This is the week when the San Francisco Symphony, led by guest conductor Joseph Young, will perform the music for the “Carmen Suite” ballet, first performed on April 20, 1967 at the Bolshoi Theatre with prima ballerina assoluta Maya Plisetskaya in the title role. The choreography was created by Alberto Alonso, who was, at the time, the choreographer for the Ballet Nacional de Cuba. Plisetskaya’s husband, Rodion Shchedrin provided a score, which he called “a creative meeting of the minds,” the minds being his own and that of Georges Bizet, composer of the Carmen opera.
“Creative” is definitely the operative word in that phrase. To fit Alonso’s distillation of Bizet’s opera, Shchedrin cherry-picked his way through Bizet’s score, rearranging the music for a string orchestra augmented by one timpanist and four percussionists, each in charge of a generous battery of pitched and unpitched instruments. The choreography was similarly provocative, playing up the sexual interplay among the key characters in Bizet’s opera with a hyper-charged rhetoric that, even in the Sixties, was seldom encountered on an opera stage. As a result, between the bizarre sonorities coming out of the orchestra pit and the unabashed sexuality taking place on stage, Yekaterina Furtseva, Soviet Minister of Culture, banned the work immediately after its premiere performance.

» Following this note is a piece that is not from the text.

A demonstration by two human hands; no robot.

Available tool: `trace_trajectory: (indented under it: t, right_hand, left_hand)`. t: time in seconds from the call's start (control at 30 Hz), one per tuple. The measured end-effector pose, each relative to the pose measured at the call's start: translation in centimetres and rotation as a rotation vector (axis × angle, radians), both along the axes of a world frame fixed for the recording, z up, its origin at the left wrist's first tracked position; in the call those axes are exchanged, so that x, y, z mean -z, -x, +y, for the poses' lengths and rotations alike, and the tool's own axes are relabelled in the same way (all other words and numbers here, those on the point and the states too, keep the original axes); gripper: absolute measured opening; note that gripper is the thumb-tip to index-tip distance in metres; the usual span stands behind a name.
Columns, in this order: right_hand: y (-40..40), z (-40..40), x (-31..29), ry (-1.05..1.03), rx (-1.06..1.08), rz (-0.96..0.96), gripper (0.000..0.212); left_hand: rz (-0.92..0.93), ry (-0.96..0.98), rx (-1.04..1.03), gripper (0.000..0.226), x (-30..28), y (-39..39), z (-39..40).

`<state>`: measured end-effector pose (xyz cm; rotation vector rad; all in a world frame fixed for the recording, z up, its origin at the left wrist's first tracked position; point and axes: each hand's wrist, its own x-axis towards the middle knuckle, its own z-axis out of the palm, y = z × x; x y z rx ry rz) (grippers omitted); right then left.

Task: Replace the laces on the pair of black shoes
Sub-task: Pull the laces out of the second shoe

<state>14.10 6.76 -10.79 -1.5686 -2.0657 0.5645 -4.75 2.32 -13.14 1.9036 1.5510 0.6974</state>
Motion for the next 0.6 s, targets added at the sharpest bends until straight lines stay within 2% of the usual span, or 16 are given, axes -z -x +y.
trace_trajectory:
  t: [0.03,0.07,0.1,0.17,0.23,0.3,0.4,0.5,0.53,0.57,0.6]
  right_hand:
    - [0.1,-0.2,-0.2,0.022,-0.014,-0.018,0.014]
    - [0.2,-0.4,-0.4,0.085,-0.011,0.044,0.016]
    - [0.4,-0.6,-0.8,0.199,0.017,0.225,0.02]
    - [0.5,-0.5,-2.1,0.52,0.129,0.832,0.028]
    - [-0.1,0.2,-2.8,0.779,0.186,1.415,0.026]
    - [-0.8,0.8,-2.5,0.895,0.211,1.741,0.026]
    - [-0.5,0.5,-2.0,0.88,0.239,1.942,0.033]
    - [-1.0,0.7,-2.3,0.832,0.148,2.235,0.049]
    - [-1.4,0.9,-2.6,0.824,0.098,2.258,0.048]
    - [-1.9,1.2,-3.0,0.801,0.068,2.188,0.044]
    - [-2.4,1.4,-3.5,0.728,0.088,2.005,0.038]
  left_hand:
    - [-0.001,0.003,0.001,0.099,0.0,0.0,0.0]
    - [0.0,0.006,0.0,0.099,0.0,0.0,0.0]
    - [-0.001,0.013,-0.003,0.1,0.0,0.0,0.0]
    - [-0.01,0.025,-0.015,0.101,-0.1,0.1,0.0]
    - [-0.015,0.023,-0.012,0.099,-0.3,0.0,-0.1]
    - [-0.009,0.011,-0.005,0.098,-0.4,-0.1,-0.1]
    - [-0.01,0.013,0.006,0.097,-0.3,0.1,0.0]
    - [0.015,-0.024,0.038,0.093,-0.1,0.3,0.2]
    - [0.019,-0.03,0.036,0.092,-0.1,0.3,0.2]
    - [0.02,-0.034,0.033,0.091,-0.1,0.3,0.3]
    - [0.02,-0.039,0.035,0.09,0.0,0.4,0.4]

Here in the United States awareness of this production was limited to an Angel album of Shchedrin’s score. It was one of those records that got played for friends with the preface, “You ain’t gonna believe this!” Shchedrin had a prankish sense of humor that amounted to never missing an opportunity to thumb his nose at authority. (The first of his five concertos for orchestra was given the title “Naughty Limericks.”) The prospect of seeing the choreography associated with his outlandish treatment of Bizet seemed out of the question on this side of the Atlantic Ocean.
Fortunately, time seems to heal wounds inflicted by Soviet authority. As early as 1974, Plisetskaya was allowed to arrange a world tour with selected “Stars of the Bolshoi Ballet” as the program notes put it; and, on September 17 of that year, they gave the United States its first exposure to Alonso’s “Carmen Suite” ballet. Almost two years later, on June 12, 1976, American Ballet Theatre (ABT) added the ballet to its repertoire. Both of those performances of the ballet were given at the Metropolitan Opera House in Lincoln Center for the Performing Arts. I cannot, for the life of me, remember which of these I saw; but I am pretty sure it was the ABT performance.

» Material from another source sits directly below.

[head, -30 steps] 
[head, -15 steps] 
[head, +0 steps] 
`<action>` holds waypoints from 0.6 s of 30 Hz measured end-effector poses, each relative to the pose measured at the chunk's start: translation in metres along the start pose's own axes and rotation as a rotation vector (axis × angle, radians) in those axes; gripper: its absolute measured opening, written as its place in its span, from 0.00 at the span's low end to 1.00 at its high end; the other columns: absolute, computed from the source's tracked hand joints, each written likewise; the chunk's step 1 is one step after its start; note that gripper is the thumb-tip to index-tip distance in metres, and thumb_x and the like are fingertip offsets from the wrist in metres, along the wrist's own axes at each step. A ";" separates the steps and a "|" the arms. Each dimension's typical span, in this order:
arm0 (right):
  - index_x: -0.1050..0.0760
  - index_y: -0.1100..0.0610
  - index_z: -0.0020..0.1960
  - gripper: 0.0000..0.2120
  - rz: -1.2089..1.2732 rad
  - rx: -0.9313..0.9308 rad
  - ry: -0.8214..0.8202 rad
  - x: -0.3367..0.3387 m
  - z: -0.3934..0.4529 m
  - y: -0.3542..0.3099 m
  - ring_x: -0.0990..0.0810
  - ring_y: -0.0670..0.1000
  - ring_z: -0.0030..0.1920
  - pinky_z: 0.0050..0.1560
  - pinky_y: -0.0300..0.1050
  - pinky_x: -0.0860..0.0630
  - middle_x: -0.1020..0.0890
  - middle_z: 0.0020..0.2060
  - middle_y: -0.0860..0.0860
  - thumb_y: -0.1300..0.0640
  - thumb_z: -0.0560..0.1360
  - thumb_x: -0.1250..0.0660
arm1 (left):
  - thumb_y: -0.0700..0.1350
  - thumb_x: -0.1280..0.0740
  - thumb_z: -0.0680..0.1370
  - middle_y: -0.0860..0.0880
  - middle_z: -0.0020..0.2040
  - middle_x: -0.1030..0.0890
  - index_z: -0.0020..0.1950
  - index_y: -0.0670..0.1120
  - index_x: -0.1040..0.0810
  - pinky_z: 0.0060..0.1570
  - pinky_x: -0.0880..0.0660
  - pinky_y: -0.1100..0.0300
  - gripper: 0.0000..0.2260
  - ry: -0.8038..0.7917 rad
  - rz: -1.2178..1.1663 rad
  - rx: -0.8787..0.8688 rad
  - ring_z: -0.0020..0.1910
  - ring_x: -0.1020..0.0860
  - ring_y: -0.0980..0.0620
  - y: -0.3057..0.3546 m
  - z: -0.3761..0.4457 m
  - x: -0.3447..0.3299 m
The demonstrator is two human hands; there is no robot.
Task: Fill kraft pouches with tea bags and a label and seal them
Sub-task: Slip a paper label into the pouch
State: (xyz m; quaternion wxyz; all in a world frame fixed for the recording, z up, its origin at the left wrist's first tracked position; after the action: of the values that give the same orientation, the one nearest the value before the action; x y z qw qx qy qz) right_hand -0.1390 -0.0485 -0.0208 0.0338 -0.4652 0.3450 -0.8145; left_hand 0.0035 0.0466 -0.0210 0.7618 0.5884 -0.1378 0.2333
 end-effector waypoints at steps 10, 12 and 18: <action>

These days “Carmen Suite” has a respectable presence on YouTube. There is a video of Alicia Alonso (Alberto’s sister-in-law) performing the leading role with the Cuban National Ballet at a performance on August 4, 1967 (back when the ballet was declared off-limits to the United States by the Soviet authorities). This is a black-and-white film, whose audio track is only marginally better than the video. More satisfying is the video of the Cuban performance on June 21, 2015, which actually documents two performances with different casts back-to-back. However, for my own money, the most satisfying video is a Bolshoi performance from 2019 (YouTube does not provide a more specific date) with Svetlana Zakharova in the title role.
Svetlana Zakharova doing what she does best (screen shot from the video being discussed)

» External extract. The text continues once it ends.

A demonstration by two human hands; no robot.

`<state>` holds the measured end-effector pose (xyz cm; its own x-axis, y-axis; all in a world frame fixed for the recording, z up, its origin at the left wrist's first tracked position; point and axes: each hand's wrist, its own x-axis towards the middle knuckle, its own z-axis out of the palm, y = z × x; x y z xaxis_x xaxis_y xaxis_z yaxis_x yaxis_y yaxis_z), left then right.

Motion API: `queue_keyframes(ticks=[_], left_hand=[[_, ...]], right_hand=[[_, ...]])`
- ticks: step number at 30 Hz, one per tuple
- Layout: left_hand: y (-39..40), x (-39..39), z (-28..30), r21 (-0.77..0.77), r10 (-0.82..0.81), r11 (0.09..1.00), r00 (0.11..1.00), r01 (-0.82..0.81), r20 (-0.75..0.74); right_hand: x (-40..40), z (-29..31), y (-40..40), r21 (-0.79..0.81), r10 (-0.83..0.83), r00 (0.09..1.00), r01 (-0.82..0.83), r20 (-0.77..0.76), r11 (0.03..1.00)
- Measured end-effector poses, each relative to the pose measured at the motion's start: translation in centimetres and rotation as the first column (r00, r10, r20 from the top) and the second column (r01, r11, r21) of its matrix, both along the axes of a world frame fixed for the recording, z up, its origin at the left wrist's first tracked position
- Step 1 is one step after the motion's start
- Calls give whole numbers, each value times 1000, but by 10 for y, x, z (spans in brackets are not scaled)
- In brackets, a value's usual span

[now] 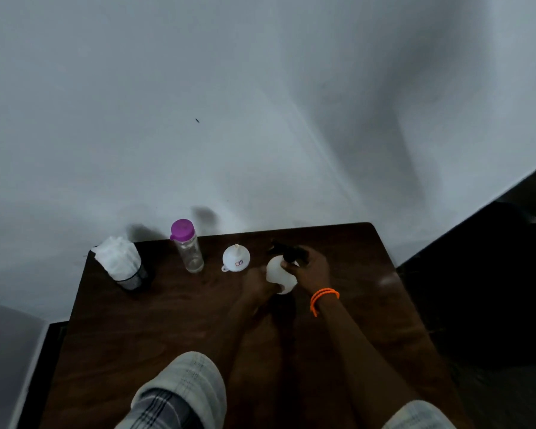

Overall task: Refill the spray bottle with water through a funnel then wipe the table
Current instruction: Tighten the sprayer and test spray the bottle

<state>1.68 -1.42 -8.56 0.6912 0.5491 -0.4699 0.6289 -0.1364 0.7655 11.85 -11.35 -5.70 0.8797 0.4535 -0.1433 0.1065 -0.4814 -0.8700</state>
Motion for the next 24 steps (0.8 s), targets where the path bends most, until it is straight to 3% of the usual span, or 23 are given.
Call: queue_keyframes(ticks=[7,12,19,22,24], left_hand=[[29,25,-8,-40,12,999,999,-10,50],[41,36,-23,-120,24,993,996,-13,88],[44,37,-53,-260,77,965,976,-21,205],[37,23,-49,-228,103,973,966,-48,237],[37,8,-47,-300,237,940,944,-162,231]], right_hand=[[40,-12,37,62,-1,1000,3,-26,998],[54,-15,49,18,0,1000,0,20,1000],[57,-23,50,105,-12,999,16,-47,994],[48,-33,48,126,-75,993,87,-94,988],[35,-43,52,180,-216,954,254,-208,950]])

Zakharova has extensions that are nothing short of jaw-dropping. At the risk of stepping on the wrong toes, I would suggest that her youth endows her with an agility that was simply beyond the scope of the much more mature Plisetskaya and Alonzo, who led the “original casts” in Russia and Cuba, respectively. Furthermore, there is a dramatic acuity in this staging that is more concerned with the personalities behind the choreography than with whether or not the dancers are doing justice to the music. Indeed, there are elements in this staging that, in my own humble opinion, do more justice to the characters than can be found in most stagings of Bizet’s opera.
That said, there are any number of passages in which Shchedrin’s music is as naughty as it was when he first composed his score. Whether the music is performed for a ballet program or a concert setting (as will be the case for the next two days), the attentive listener will probably encounter any number of devices through which Shchedrin tickles the funny bone. Is it permissible to giggle? In a concert setting Shchedrin’s wit is right up there with the pranks of Joseph Haydn. Indeed, I am sure that Shchedrin would be more than satisfied with anything letting loose an LOL reaction!